## Task to complete
The full listing should be set down again precisely.

## Dataset content
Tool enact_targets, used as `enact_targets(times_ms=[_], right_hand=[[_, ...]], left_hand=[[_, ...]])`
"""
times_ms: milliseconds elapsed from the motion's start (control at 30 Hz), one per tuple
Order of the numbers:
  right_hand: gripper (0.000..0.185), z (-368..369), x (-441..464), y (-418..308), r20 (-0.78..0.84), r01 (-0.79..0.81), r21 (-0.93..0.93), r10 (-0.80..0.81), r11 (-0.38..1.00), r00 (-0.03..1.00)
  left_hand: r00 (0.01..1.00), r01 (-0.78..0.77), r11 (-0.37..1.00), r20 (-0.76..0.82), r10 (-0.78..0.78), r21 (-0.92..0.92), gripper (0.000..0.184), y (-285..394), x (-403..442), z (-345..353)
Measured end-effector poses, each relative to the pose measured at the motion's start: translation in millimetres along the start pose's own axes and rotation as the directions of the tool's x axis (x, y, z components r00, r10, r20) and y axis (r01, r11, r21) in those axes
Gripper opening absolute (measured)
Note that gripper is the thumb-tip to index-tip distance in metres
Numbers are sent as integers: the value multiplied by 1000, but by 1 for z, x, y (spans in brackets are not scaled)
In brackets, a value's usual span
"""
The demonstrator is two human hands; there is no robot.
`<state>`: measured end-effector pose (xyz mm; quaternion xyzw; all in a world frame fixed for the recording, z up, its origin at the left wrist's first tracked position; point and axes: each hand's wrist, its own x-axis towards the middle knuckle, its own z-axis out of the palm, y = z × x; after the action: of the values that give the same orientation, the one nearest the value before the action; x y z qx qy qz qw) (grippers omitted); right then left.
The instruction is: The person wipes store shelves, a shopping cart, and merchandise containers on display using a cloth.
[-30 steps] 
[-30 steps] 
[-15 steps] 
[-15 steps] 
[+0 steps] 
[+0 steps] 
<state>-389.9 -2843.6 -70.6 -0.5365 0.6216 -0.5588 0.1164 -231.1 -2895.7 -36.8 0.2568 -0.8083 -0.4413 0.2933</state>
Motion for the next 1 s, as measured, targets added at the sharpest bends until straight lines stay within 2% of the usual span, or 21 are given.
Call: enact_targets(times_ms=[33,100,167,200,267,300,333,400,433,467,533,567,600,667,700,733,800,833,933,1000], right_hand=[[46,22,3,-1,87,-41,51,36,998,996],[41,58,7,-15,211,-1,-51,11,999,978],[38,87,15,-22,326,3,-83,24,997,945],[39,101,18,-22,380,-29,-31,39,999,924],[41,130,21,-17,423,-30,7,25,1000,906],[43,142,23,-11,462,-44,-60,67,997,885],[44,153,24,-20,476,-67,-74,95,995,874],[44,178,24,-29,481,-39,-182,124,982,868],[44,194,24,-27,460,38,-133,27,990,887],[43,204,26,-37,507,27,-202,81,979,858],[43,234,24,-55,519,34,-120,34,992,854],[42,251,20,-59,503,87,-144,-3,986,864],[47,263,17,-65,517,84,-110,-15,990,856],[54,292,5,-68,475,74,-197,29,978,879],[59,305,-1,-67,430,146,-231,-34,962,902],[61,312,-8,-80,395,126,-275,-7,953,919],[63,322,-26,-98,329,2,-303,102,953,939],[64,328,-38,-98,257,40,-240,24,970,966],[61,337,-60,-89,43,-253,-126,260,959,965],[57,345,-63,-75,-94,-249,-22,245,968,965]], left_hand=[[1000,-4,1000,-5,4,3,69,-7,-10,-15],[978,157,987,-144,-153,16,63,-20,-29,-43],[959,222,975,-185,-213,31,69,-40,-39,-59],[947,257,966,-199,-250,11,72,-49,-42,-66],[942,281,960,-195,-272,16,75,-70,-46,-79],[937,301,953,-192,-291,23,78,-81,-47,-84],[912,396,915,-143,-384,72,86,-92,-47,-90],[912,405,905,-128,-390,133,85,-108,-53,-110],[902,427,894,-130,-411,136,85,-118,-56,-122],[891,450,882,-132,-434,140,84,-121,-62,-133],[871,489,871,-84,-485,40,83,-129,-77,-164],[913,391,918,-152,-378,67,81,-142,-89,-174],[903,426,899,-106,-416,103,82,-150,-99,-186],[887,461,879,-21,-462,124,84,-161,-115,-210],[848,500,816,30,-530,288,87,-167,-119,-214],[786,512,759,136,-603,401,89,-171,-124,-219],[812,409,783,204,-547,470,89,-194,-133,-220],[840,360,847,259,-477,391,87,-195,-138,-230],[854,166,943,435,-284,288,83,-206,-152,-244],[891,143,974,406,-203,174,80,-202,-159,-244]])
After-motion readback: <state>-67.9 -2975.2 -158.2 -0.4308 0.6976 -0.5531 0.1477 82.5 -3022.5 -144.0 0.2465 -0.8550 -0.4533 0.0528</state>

## Response
Tool enact_targets, used as `enact_targets(times_ms=[_], right_hand=[[_, ...]], left_hand=[[_, ...]])`
"""
times_ms: milliseconds elapsed from the motion's start (control at 30 Hz), one per tuple
Order of the numbers:
  right_hand: gripper (0.000..0.185), z (-368..369), x (-441..464), y (-418..308), r20 (-0.78..0.84), r01 (-0.79..0.81), r21 (-0.93..0.93), r10 (-0.80..0.81), r11 (-0.38..1.00), r00 (-0.03..1.00)
  left_hand: r00 (0.01..1.00), r01 (-0.78..0.77), r11 (-0.37..1.00), r20 (-0.76..0.82), r10 (-0.78..0.78), r21 (-0.92..0.92), gripper (0.000..0.184), y (-285..394), x (-403..442), z (-345..353)
Measured end-effector poses, each relative to the pose measured at the motion's start: translation in millimetres along the start pose's own axes and rotation as the directions of the tool's x axis (x, y, z components r00, r10, r20) and y axis (r01, r11, r21) in those axes
Gripper opening absolute (measured)
Note that gripper is the thumb-tip to index-tip distance in metres
Numbers are sent as integers: the value multiplied by 1000, but by 1 for z, x, y (spans in brackets are not scaled)
In brackets, a value's usual span
"""
The demonstrator is two human hands; there is no robot.
`<state>`: measured end-effector pose (xyz mm; quaternion xyzw; all in a world frame fixed for the recording, z up, its origin at the left wrist's first tracked position; point and axes: each hand's wrist, its own x-axis towards the middle knuckle, its own z-axis out of the palm, y = z × x; after the action: of the values that give the same orientation, the one nearest the value before the action; x y z qx qy qz qw) (grippers omitted); right then left.
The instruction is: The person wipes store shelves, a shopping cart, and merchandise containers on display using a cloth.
[-30 steps] 
[-30 steps] 
[-15 steps] 
[-15 steps] 
[+0 steps] 
[+0 steps] 
<state>-389.9 -2843.6 -70.6 -0.5365 0.6216 -0.5588 0.1164 -231.1 -2895.7 -36.8 0.2568 -0.8083 -0.4413 0.2933</state>
Motion for the next 1 s, as measured, targets added at the sharpest bends until straight lines stay within 2% of the usual span, or 21 are given.
Call: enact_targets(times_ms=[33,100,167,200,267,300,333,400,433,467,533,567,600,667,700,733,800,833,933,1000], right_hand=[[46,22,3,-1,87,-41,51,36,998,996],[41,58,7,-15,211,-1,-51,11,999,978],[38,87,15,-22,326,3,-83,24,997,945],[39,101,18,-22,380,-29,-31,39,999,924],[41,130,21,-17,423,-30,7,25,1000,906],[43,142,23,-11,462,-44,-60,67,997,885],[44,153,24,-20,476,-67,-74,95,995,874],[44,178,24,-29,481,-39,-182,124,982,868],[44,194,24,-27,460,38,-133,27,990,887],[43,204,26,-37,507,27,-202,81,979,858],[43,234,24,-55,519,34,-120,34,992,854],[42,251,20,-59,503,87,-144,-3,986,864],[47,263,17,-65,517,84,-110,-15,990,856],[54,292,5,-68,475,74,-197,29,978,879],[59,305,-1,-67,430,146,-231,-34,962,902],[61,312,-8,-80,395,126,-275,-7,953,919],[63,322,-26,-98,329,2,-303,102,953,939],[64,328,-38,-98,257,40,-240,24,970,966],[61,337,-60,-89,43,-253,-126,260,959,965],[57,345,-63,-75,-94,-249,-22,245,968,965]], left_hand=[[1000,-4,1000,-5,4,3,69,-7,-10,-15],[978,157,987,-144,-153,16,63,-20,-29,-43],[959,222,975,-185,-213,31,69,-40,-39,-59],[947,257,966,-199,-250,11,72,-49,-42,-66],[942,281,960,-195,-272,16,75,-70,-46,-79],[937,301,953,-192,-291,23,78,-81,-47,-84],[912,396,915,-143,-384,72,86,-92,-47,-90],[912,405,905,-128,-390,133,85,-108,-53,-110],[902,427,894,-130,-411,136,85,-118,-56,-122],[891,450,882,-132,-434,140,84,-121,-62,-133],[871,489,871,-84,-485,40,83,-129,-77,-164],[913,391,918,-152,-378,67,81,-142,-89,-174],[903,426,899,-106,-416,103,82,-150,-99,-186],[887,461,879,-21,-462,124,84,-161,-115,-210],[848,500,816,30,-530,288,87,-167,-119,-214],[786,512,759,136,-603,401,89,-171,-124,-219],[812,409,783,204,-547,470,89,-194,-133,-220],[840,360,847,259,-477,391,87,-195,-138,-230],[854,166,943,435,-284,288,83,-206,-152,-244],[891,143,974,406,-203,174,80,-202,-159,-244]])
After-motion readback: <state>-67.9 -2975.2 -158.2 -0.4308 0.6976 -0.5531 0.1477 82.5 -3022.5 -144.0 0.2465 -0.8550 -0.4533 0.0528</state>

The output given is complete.